Section 387(b) – whether Ms Smith was notified of the reasons for dismissal

[97] This consideration requires the Commission to assess whether the applicant concerned was relevantly notified of the reasons leading to the dismissal before that decision was taken. 19

[98] The evident purpose of this consideration is that notification of the valid reason to terminate must be given to the employee before the decision to terminate the employee is made and the notification needs to be in explicit and plain and clear terms.

[99] Ms Smith accepts that she was notified of the reasons and this is demonstrated by the evidence.

Section 387(c) – whether Ms Smith was given an opportunity to respond to any reason related to his capacity or conduct

[100] The relevant reasons are those arising from the valid reasons found by the Commission. This consideration is therefore directly related to the above discussion.
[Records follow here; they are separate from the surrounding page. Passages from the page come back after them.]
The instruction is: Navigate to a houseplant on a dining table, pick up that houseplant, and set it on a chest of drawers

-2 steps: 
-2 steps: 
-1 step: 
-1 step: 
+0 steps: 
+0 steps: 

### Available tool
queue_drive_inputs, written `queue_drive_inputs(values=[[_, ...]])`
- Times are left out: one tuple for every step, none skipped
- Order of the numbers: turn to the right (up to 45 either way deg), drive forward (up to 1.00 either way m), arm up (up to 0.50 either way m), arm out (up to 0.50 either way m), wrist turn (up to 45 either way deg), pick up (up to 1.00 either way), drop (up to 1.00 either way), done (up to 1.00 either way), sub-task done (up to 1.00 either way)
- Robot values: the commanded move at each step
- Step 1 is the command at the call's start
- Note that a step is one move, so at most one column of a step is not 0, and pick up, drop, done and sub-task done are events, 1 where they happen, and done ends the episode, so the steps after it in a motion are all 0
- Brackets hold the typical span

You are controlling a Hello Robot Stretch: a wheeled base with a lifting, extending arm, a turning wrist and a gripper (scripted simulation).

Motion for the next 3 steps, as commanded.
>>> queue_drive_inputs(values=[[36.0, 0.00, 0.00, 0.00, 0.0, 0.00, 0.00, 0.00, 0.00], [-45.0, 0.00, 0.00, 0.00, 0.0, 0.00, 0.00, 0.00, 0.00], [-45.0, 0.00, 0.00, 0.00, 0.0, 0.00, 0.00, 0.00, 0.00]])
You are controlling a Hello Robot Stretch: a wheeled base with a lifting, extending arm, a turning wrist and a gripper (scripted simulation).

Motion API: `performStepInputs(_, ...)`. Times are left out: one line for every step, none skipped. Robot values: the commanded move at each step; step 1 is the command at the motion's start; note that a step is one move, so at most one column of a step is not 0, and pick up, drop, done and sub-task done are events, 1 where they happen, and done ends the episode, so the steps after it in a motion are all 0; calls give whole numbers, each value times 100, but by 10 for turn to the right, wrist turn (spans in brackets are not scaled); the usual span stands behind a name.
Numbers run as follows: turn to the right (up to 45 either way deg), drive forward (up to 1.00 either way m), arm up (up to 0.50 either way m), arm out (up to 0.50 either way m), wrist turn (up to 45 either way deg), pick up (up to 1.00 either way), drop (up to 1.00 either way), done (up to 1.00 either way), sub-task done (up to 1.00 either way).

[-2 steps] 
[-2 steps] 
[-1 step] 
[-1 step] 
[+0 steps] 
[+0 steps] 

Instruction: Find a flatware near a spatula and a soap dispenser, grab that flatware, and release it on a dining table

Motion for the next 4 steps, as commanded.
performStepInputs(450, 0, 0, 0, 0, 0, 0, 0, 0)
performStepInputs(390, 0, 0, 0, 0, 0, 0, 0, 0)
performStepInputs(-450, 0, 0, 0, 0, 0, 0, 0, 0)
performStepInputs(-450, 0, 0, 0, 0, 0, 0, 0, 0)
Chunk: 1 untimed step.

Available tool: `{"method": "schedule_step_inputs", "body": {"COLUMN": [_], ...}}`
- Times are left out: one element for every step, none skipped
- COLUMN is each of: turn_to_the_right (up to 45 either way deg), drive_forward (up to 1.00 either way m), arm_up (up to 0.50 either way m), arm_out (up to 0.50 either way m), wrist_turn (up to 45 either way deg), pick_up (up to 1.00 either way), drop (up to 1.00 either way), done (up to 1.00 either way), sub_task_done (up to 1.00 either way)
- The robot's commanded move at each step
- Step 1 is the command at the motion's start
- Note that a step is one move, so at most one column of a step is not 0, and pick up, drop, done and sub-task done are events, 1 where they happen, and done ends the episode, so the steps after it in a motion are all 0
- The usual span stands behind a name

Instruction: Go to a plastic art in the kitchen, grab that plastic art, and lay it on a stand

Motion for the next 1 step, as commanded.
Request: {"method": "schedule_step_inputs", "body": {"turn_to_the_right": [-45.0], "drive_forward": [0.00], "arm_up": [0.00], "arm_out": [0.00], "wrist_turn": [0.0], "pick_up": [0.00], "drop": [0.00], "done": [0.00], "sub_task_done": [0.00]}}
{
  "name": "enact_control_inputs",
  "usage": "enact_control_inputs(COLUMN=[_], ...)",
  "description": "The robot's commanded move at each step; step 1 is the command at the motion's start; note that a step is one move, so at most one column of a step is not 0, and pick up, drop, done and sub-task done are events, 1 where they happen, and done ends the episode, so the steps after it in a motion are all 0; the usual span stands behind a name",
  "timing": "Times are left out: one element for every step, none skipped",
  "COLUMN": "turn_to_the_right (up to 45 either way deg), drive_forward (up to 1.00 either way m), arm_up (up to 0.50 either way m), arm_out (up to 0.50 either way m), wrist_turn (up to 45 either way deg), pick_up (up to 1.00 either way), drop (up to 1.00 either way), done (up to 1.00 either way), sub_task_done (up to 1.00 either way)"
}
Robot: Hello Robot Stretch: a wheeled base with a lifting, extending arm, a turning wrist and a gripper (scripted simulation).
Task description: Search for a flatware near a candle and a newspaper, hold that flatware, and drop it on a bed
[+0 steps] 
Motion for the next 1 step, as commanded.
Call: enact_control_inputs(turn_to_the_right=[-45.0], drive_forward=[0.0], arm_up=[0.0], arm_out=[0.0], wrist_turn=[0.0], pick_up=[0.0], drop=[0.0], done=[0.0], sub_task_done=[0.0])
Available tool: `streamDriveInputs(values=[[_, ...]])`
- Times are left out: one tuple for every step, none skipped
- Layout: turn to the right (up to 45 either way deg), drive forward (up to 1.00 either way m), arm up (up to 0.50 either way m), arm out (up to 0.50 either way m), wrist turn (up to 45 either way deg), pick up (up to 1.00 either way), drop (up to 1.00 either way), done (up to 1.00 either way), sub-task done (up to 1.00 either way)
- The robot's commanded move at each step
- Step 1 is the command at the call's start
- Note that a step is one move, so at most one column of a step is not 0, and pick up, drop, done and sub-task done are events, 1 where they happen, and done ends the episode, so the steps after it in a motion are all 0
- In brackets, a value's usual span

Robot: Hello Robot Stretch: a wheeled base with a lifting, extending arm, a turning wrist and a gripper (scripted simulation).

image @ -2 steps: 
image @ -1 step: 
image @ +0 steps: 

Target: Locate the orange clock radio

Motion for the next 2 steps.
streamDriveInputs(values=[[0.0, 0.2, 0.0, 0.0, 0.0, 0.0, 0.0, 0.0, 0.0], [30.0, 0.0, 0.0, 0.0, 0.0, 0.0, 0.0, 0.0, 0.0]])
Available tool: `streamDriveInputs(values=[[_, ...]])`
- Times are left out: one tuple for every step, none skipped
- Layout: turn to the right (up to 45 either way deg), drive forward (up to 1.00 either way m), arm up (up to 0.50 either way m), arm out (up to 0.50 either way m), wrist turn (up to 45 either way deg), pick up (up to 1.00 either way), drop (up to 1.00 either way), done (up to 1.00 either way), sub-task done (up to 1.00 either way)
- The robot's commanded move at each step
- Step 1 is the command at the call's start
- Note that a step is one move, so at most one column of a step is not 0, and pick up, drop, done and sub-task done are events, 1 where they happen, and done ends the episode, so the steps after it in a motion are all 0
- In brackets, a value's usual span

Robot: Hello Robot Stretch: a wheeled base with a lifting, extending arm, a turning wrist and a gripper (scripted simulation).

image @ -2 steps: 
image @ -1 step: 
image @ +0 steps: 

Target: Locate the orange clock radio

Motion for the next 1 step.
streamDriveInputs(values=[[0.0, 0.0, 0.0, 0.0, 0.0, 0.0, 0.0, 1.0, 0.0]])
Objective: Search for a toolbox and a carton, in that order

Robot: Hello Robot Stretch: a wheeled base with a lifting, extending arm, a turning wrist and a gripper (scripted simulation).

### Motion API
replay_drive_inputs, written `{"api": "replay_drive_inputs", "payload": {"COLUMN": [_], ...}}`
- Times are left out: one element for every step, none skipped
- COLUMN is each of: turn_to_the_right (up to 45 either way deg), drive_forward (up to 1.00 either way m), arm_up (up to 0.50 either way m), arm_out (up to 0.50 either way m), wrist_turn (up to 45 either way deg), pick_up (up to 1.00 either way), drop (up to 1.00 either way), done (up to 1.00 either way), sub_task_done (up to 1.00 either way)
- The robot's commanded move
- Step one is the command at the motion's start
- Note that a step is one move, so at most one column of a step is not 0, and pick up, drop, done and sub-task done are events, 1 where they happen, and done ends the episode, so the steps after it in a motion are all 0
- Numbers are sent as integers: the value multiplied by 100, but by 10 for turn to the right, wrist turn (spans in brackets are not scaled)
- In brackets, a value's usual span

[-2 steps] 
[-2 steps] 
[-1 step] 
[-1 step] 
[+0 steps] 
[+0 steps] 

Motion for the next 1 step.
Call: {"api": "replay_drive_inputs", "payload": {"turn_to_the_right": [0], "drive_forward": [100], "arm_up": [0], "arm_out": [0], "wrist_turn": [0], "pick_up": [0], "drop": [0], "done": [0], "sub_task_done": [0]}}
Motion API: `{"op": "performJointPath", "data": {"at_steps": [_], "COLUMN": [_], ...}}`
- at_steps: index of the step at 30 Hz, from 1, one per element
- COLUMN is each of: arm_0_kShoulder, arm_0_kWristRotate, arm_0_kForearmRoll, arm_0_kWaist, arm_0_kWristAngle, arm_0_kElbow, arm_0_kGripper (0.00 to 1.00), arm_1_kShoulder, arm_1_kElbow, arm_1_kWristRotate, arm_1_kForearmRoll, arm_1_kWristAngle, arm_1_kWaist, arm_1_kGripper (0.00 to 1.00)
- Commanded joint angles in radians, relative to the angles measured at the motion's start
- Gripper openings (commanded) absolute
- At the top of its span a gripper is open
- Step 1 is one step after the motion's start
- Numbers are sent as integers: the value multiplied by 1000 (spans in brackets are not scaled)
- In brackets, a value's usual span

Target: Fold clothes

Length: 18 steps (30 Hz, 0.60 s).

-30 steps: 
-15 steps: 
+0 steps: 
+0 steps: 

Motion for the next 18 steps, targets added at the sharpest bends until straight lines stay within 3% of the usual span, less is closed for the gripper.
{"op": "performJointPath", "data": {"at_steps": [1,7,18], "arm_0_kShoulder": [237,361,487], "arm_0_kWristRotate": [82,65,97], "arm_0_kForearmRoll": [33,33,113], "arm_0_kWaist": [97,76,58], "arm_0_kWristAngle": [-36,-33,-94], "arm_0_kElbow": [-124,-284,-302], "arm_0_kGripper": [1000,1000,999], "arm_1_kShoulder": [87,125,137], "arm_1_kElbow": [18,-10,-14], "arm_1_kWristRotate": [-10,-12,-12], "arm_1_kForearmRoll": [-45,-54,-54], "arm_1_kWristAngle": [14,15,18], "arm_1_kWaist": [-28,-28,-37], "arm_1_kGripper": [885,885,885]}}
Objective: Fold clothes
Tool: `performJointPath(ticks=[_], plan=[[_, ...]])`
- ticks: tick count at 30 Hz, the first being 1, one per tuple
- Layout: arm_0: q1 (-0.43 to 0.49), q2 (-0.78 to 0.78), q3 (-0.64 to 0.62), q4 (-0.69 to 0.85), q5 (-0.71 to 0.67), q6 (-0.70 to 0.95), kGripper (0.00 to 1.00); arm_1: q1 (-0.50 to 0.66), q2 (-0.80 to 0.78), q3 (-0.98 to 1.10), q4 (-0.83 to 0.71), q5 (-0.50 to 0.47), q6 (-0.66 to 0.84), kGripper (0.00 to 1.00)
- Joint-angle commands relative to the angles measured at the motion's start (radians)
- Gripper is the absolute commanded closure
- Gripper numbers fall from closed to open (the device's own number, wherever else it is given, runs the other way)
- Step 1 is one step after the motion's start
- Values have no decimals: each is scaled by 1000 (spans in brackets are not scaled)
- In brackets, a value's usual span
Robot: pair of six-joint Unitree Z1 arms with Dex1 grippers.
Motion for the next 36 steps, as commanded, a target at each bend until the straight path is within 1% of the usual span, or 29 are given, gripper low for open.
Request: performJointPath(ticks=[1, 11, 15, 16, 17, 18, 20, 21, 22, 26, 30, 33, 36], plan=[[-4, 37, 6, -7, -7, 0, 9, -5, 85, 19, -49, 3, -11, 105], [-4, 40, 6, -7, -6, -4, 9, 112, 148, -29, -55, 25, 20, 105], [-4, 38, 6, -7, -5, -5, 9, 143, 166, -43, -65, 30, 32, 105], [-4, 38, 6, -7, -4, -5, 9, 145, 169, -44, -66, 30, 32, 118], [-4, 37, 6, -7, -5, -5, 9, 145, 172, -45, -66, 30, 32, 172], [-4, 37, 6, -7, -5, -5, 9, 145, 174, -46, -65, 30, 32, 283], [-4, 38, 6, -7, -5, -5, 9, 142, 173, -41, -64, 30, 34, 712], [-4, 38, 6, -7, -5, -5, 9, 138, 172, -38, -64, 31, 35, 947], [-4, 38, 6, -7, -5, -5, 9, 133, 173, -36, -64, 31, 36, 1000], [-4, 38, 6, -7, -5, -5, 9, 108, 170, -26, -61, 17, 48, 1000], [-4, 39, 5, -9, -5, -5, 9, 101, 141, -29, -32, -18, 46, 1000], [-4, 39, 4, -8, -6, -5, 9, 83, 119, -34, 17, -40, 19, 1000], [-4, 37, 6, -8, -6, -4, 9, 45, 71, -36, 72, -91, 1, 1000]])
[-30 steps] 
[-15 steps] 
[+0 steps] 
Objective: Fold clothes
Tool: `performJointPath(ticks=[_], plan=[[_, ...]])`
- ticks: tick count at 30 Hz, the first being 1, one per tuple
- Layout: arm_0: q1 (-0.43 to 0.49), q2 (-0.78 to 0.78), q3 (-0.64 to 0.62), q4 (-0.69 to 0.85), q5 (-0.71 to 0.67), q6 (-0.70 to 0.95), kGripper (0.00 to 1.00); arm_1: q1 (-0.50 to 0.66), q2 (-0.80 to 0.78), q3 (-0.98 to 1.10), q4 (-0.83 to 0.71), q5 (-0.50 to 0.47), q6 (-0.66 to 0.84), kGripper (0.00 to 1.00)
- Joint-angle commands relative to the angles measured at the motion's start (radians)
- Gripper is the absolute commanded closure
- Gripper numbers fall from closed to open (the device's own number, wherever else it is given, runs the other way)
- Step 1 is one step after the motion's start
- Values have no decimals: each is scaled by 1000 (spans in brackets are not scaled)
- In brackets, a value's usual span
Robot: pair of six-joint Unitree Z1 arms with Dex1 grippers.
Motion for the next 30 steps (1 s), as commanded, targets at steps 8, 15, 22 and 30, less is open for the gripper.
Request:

[101] This process contemplated by the Act does not require any formality and is to be applied in a common sense way to ensure the employee has been treated fairly. The question becomes whether Ms Smith was aware of the precise nature of the employer’s concern about her conduct and had a full opportunity to respond to these concerns. 20

[102] Ms Smith accepts that she was given the relevant opportunity and this is demonstrated by the evidence.

Section 387(d) – any unreasonable refusal by the respondent to allow Ms Smith a support person

[103] Ms Smith was accompanied by an official of the SDA in the disciplinary meeting.

Section 387(e) – if the dismissal is related to unsatisfactory performance by Ms Smith – whether he has been warned about that unsatisfactory performance before the dismissal.

[104] This consideration relates to performance of the job. Performance in this context includes the employee’s capacity to do the work, and the diligence and care taken with that work. 21

[105] The dismissal related to conduct and this consideration is not relevant.

Section 387(f) – the degree to which the size of the respondent’s enterprise would be likely to impact on the procedures followed in effecting the dismissal.

Section 387(g) – the degree to which the absence of dedicated human resource management specialists or expertise in the enterprise would be likely to impact on the procedures followed in effecting the dismissal.

[106] Coles is a very large employer and has dedicated human resources staff.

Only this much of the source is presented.